Keywords: gait; coordination; central nervous system; motor control; observational gait scales; stroke; multiple sclerosis, MS
1. Gait Coordination Importance and Definition
There have been important discoveries of brain and spinal cord mechanisms controlling gait coordination (e.g., [1,2,3,4,5,6,7]). Additionally, there is growing evidence identifying the neural pathologies and resulting impairments underlying gait dyscoordination after stroke and other neurological diagnoses, and their response to treatment (e.g., [8,9,10,11,12]). For stroke, these include description not only of the disruption of neural control, but its manifestation in terms of gait dyscoordination, for example, abnormal co-contractions [13] and interference with the normal coordinated interactions of the mechanical energetics of the lower limbs [14].
Based on the available discoveries, there is a greater ability to construct more efficacious gait coordination training paradigms for those with neurological injury or disease.
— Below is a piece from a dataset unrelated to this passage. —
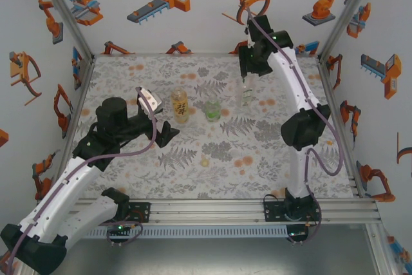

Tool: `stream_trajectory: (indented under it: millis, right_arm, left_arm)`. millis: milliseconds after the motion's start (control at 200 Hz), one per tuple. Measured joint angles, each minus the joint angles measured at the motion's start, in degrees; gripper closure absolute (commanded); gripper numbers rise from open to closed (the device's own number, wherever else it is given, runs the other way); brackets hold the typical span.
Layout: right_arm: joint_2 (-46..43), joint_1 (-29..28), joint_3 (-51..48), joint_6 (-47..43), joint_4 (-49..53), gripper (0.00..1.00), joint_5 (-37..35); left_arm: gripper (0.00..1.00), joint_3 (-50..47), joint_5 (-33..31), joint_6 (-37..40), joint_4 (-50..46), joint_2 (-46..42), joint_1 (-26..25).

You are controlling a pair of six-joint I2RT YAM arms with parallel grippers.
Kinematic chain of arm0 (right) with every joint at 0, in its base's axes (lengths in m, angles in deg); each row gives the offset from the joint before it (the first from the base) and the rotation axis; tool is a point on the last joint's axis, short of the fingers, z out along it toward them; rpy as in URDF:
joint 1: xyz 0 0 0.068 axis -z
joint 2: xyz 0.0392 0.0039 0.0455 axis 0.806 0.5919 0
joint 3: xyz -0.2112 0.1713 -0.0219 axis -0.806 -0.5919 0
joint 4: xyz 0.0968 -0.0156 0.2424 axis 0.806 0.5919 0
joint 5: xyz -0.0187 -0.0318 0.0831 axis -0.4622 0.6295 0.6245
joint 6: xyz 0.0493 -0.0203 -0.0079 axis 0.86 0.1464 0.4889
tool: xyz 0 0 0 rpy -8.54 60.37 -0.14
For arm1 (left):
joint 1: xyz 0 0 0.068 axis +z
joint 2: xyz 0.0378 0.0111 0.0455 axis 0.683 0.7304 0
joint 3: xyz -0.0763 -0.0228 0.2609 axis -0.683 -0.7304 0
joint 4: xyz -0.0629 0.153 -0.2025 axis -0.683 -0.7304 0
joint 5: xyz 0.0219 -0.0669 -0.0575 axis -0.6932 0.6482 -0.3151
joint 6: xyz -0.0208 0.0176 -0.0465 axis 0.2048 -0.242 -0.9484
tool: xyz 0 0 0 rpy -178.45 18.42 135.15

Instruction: Screw on the bottle caps

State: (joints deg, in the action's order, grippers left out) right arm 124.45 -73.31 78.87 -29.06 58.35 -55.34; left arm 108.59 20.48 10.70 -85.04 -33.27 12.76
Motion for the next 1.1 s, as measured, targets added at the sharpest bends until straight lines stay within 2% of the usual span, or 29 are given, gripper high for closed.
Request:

With new interventions targeted at improving the neural drive of gait coordination, it is critical in these contemporary times to use the most precise, sensitive, homogeneous (i.e., domain-specific [15]), and comprehensive measures available [16,17] to assess both gait coordination itself, as well as its underlying domains of strength, limb joint coordinated movement, coordination of muscle co-contractions, proprioception, and balance [18,19,20]. Indeed, others have called for and suggested a standardized set of assessment measures [21], but pertaining to gait coordination, this most recent suggestion was limited to only an incomplete gait measure [16,17].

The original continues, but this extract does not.